Collected data:
──────────────────────────────

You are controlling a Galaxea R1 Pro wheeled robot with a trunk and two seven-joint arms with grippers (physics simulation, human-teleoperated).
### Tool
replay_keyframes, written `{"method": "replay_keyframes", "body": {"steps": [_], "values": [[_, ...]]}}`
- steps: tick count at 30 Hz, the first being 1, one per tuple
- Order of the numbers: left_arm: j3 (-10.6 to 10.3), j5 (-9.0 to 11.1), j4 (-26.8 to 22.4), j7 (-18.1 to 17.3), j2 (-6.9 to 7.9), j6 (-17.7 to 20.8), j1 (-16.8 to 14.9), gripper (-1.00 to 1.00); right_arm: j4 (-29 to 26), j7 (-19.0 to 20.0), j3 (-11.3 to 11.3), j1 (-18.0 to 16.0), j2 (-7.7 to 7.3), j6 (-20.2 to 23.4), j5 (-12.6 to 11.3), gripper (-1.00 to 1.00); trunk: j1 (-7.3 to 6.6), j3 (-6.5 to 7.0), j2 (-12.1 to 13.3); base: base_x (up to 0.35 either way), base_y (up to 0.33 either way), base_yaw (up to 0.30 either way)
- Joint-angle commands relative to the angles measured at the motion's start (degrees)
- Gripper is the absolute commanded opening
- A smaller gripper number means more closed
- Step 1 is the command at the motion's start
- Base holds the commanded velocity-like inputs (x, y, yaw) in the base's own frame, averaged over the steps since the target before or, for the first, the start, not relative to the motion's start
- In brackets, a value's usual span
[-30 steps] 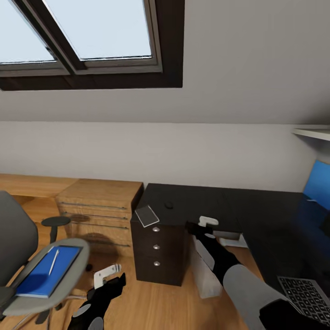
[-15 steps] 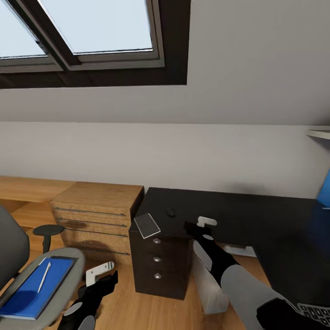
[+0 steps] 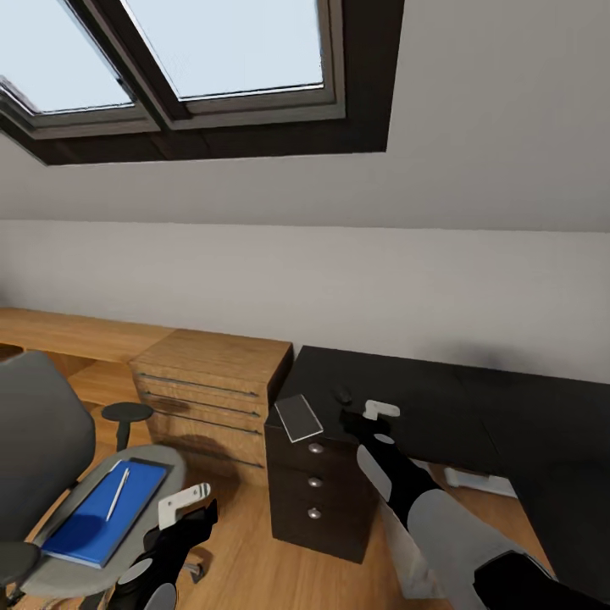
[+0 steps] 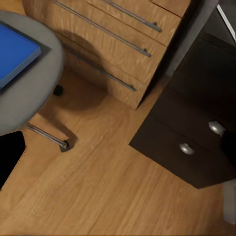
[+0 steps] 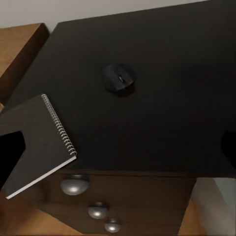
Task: In the bedroom, organize the workspace by keeping the computer under the desk, ensuring the monitor is on the desk, placing the keyboard on the desk next to the monitor, placing the mouse on the desk next to the keyboard, moving the folder from the swivel chair onto the desk next to the mouse, stacking the notebook on top of the folder with the pen on top of the notebook, and positioning the swivel chair next to the desk.
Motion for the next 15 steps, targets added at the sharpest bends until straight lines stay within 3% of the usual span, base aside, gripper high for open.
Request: {"method": "replay_keyframes", "body": {"steps": [1,6,10,15], "values": [[-0.1,0.4,0.0,0.5,0.06,0.1,-0.1,1.0,0.0,-0.5,0.5,0.0,-0.08,0.0,-0.4,1.0,0.03,-0.11,-0.1,0.284,0.0,0.226],[-0.2,0.4,0.0,0.5,0.06,0.1,-0.1,1.0,0.0,-0.3,0.5,0.4,-0.22,-0.1,0.0,1.0,0.03,-0.18,-0.1,0.31,0.0,0.072],[-0.2,0.4,0.1,0.5,-0.02,0.1,-0.1,1.0,0.1,-0.2,0.9,0.5,-0.27,-0.1,2.6,1.0,0.03,-0.18,-0.1,0.321,0.0,0.007],[-0.2,0.3,0.1,0.5,-0.01,0.1,-0.1,1.0,0.3,-0.1,1.1,0.5,-0.32,-0.1,3.7,1.0,0.03,-0.18,-0.1,0.321,0.0,0.001]]}}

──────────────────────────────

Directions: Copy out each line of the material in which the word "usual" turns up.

Worked solution:
- In brackets, a value's usual span
Motion for the next 15 steps, targets added at the sharpest bends until straight lines stay within 3% of the usual span, base aside, gripper high for open.

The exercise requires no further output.